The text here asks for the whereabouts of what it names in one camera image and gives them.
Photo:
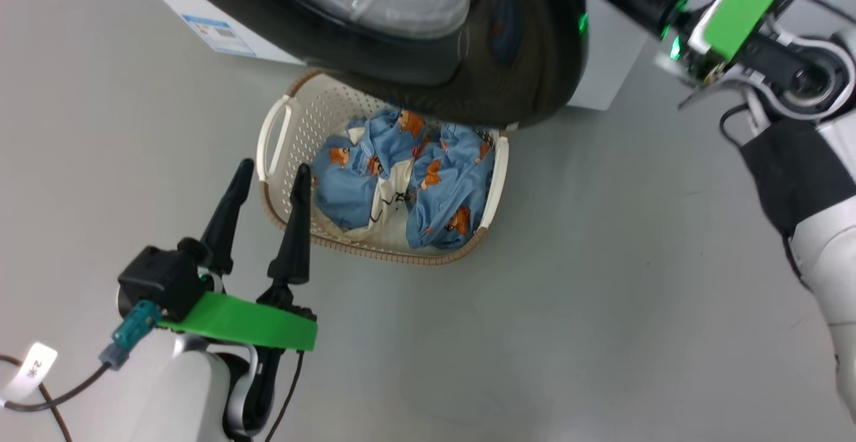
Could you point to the white washing machine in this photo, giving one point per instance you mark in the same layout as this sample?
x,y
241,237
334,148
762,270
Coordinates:
x,y
200,7

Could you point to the blue bear print garment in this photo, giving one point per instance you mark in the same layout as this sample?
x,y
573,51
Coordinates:
x,y
348,194
455,188

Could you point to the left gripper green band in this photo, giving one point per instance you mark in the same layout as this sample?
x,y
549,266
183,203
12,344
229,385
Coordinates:
x,y
234,321

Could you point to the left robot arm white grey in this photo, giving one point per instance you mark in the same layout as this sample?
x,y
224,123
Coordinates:
x,y
187,395

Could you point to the black glass washing machine door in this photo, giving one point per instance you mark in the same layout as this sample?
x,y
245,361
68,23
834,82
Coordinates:
x,y
414,61

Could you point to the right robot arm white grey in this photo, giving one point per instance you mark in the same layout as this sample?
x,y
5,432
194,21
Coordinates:
x,y
822,241

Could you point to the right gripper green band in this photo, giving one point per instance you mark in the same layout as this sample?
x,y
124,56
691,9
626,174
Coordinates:
x,y
742,7

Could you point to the cream perforated laundry basket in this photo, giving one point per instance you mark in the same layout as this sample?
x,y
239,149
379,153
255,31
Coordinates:
x,y
301,121

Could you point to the blue energy label sticker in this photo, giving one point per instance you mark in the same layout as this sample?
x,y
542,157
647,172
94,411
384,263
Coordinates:
x,y
221,34

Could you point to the teal left camera connector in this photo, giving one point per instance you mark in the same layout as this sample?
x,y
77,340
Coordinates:
x,y
130,332

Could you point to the cream cloth garment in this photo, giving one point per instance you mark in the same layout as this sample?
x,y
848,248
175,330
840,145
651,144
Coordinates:
x,y
391,191

### Work order
Scan the entries above and return each line that holds "gripper".

### Answer box
Could you point to the left gripper green band in this photo, giving one point per instance you mark in the same layout as this sample?
Could you point to the right gripper green band in this photo, giving one point per instance you mark in the same layout as this sample?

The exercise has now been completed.